Лука и Афанасий выходят на улицу Трех Святителей, густо залитую золотым сиропом солнца. Бредут домой нога за ногу, так что их, не трудясь, обгоняют коты.
– Завтра в одиннадцать в «За здоровье»? – отрывисто спрашивает Афанасий.
– Как обычно! – не глядя на него, быстро соглашается Лука.
Общая религия изрядно облегчает человеку жизнь, даже если это не евангелие, а апокриф.
Мерло в подарок
Декабрьский воздух рыхлый, с нежной прохладцей. Солнце круглое и желтое, будто тыква. Улицы зачем-то обвиты тощими по русским меркам гирляндами. Прекрасные сами по себе предпраздничные дни насильно присыпали ненужными им блестками.
На воротах школы объявление о рождественском вечере: приглашаются все учащиеся в сопровождении мамы, папы или крестного…
На остановке ждут автобуса отец и сын, лет восьми. Мальчик рыдает: дедушка сказал ему, что Деда Мороза не существует. Он верит и не верит. Маленькому человеку не вместить такой большой мысли. Отец его успокаивает:
– Понимаешь, дедушкина деревня далеко. Туда Дед Мороз никогда не приходил… Вот он и думает, что его нет.
Продавец мандаринов на рынке волнуется:
– Что-то вы сегодня опоздали! Я уж думал, не придете! А у меня сегодня для вас медовые!
Манолис густым дьяконским речитативом твердит размеренную ектенью: – Помидоры по евро… Помидоры по евро… Помидоры – даром…
– Кого хоронишь, Мано? – спрашивает, проходя мимо, старушка в платке, заткнутом за оба уха.
– Прибыль, – басит Манолис.
На прилавках скорлупные и бесскорлупные орехи, гладкие каштаны. Белые яйца немалых размеров. На корзинке пояснение: «У наших куриц нет психологических проблем. Бег по травке. Роды в традиционное гнездо».
Торговец медом советует через прилавок:
– Ешь масло и мед! И будешь здоров.
И масло, и нектар здесь едят, а не пьют. Об этом говорил поэт: «Вкушаю нектар и жую со стараньем его».
Лавка деликатесов. В прозрачном тяжелом масле сияют золотые бока скумбрии, рядом морщинистые, мятые оливки, копченые бычачьи ребра, желтые кукурузные крошки-лепешки. В исполинском холодильнике сложен восьмиэтажный штабель из кругов твердого овечьего сыра.
– У вас есть вино? – спрашивает покупательница.

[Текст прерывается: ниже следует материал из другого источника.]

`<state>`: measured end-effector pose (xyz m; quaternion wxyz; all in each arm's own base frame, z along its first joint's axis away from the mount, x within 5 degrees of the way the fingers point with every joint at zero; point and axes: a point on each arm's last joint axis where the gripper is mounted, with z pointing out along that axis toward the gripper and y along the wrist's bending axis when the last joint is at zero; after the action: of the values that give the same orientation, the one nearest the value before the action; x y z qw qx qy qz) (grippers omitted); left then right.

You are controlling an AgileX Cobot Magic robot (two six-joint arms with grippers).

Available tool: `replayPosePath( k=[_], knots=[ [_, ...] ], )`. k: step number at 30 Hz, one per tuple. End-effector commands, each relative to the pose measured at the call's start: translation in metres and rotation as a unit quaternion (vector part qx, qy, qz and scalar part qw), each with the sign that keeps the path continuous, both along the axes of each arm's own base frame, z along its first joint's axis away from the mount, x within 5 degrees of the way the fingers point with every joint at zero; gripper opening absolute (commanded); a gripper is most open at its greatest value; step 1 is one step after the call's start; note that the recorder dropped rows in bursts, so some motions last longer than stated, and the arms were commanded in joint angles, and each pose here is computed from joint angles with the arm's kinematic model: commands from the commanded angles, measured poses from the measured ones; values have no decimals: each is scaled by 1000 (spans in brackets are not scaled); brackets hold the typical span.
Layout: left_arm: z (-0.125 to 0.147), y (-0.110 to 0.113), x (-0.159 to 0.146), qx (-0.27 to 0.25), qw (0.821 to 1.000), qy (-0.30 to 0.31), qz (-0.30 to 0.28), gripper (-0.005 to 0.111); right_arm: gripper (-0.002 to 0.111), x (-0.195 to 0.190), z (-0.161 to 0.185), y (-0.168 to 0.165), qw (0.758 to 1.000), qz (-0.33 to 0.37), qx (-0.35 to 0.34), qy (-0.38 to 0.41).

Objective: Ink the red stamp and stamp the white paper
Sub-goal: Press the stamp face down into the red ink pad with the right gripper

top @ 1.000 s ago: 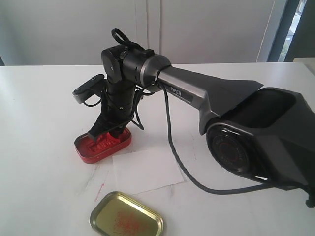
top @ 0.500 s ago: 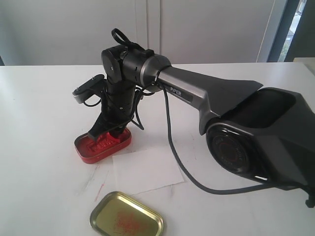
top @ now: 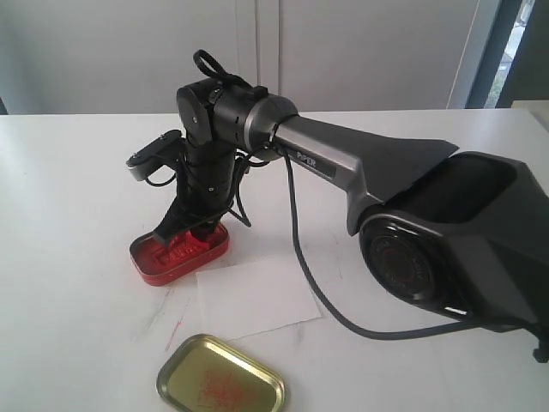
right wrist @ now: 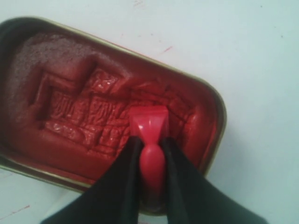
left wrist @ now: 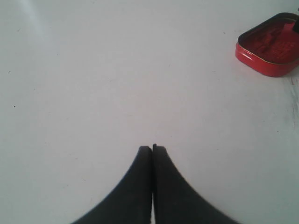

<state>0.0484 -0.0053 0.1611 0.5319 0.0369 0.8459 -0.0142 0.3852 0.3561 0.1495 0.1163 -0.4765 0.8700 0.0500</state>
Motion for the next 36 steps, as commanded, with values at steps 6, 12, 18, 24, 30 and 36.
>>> replayPosePath(
  k=[6, 12, 18, 24, 30, 36],
  knots=[
    [-3, 0, -1, -3, 1000, 6, 1, 0, 0, -3, -17, -6, 999, -5, -33, 23],
    [-3, 0, -1, -3, 1000, 6, 1, 0, 0, -1, 7, -5, 1000, -7, -23, 6],
    [-3, 0, -1, -3, 1000, 6, 1, 0, 0, 0, 14, -7, 1000, -7, -23, -4],
    [-3, 0, -1, -3, 1000, 6, 1, 0, 0, 1, 16, -5, 1000, -12, -17, -10],
    [-3, 0, -1, -3, 1000, 6, 1, 0, 0, 3, 33, -3, 1000, -16, -2, -24],
    [-3, 0, -1, -3, 1000, 6, 1, 0, 0, 4, 40, -2, 999, -16, 6, -33]
  ],
)
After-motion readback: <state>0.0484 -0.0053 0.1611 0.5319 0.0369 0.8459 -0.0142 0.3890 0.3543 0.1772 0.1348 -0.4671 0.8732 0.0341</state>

– Есть, – отвечает лавочник.
– Налейте мне, пожалуйста, литр мерло.
Лавочник подходит к бочке, открывает краник. Вино едва наполняет пол бутылки и кончается.
– Давайте тогда каберне.
– Каберне нет.
– Зачем же вы сказали, что у вас есть вино?!
– Правду говорят только те, кто ничего не боится… Таковы преимущественно покойники. А мы все еще живы, да-с… Спрячьте деньги, мадам, сегодня вам мерло в подарок!
Превратности погоды
Человек зависим от погоды. В солнечное время все люди – экстраверты, душа нараспашку, в сырой и туманный день все наоборот. Хочется прилечь и отвернуться от мира к стенке. Но это нечасто людям удается.
Стояла в очереди в нашей районной булочной. Передо мной парень брал все. Купил залежавшийся новогодний пирог василопиту, слоистый пирог с сыром, дрожжевой пирог с сыром и ветчиной, пирог с перцем, квадратную пиццу, ватрушки в юбочках из песочного теста – мелкие, на один укус.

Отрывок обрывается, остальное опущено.